▸ What to work on
Below are the records. List every line holding the word "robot".

(Data entries)
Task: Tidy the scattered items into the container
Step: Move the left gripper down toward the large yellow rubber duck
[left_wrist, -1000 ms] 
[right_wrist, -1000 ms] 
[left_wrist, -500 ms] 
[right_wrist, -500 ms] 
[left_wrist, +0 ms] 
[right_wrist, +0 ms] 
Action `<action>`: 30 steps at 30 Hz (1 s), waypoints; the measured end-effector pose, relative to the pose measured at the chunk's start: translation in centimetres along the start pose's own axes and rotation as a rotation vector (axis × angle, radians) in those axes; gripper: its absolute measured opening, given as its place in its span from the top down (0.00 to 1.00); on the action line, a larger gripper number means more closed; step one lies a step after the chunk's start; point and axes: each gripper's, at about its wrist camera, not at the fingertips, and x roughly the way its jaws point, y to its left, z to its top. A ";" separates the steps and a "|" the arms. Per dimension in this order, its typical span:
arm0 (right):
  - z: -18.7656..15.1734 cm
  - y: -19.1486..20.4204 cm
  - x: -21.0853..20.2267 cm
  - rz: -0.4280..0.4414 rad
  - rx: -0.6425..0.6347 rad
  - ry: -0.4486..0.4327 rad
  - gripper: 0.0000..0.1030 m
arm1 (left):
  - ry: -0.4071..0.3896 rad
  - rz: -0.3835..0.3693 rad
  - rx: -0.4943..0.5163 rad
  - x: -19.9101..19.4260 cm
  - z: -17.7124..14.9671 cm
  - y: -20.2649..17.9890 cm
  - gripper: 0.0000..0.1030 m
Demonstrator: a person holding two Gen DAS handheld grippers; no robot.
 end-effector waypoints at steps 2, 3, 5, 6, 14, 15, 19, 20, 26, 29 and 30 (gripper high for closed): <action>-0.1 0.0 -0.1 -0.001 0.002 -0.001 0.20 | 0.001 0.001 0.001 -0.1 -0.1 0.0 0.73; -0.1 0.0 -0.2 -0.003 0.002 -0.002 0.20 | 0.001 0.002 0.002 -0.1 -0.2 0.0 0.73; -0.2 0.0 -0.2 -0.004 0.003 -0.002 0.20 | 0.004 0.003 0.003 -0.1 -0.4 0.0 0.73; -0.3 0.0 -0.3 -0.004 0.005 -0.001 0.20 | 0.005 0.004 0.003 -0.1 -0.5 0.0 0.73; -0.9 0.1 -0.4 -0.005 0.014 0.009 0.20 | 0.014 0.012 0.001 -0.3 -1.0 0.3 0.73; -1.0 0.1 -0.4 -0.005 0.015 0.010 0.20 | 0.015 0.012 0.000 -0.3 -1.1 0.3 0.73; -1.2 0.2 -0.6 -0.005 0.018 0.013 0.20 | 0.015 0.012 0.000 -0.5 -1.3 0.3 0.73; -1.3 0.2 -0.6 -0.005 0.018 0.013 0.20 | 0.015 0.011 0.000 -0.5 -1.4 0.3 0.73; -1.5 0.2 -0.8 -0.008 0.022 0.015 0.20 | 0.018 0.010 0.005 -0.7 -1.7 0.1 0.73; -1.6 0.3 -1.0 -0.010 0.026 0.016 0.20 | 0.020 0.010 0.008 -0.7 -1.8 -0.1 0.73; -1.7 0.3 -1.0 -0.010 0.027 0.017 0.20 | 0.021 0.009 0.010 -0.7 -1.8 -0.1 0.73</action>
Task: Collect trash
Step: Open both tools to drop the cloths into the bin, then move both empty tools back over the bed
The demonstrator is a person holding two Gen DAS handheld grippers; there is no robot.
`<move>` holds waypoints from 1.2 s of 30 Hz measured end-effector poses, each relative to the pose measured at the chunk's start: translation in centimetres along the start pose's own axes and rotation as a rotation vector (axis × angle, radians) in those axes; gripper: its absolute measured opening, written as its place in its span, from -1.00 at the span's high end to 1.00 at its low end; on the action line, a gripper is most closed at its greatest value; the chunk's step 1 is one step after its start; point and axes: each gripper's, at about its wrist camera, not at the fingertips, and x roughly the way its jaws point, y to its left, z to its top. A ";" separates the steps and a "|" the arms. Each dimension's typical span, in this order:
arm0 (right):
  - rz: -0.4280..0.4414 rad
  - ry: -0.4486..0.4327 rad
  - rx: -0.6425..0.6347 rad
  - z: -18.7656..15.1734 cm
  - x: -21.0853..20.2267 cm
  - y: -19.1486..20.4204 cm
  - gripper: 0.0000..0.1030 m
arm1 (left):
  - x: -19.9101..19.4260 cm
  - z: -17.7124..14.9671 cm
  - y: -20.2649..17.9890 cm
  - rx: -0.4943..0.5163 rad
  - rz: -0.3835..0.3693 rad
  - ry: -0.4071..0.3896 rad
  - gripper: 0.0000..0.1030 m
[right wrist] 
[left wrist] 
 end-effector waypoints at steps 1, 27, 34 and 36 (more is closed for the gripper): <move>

▸ Final answer
Demonstrator: a person holding two Gen DAS handheld grippers; no robot.
The demonstrator is a person holding two Gen DAS handheld grippers; there is no robot.

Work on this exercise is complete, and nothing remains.